A line belongs in the answer only if it contains the word "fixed"; copy every such line from the listing below.
===
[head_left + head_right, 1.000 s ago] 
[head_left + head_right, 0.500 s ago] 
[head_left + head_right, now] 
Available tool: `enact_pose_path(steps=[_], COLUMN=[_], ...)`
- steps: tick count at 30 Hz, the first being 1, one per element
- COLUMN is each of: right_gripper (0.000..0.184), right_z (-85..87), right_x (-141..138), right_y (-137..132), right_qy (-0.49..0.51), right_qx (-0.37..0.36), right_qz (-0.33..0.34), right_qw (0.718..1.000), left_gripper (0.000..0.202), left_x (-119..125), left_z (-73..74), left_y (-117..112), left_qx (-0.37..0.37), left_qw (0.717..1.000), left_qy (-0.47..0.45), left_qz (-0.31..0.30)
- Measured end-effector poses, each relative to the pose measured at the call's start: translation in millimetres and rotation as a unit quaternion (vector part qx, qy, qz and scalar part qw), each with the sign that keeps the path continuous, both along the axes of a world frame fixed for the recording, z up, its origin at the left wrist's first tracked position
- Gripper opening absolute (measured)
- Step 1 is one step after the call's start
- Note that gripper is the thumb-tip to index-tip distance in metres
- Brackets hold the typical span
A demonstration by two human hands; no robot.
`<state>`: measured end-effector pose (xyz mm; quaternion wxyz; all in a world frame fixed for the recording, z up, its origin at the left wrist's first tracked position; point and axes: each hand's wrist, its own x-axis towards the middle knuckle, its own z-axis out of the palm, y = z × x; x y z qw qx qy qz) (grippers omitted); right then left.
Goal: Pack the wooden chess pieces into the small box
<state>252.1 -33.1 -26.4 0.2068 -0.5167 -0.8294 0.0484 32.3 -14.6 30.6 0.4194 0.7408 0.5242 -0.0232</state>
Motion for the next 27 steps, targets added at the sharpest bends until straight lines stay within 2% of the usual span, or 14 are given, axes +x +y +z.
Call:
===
» **ANSWER TO THIS EXERCISE**:
- Measured end-effector poses, each relative to the pose measured at the call's start: translation in millimetres and rotation as a unit quaternion (vector part qx, qy, qz and scalar part qw), each with the sign that keeps the path continuous, both along the axes of a world frame fixed for the recording, z up, its origin at the left wrist's first tracked position
`<state>`: measured end-effector pose (xyz mm; quaternion wxyz; all in a world frame fixed for the recording, z up, its origin at the left wrist's first tracked position; point and axes: each hand's wrist, its own x-axis towards the middle knuckle, its own z-axis out of the palm, y = z × x; x y z qw qx qy qz) (grippers omitted); right then left.

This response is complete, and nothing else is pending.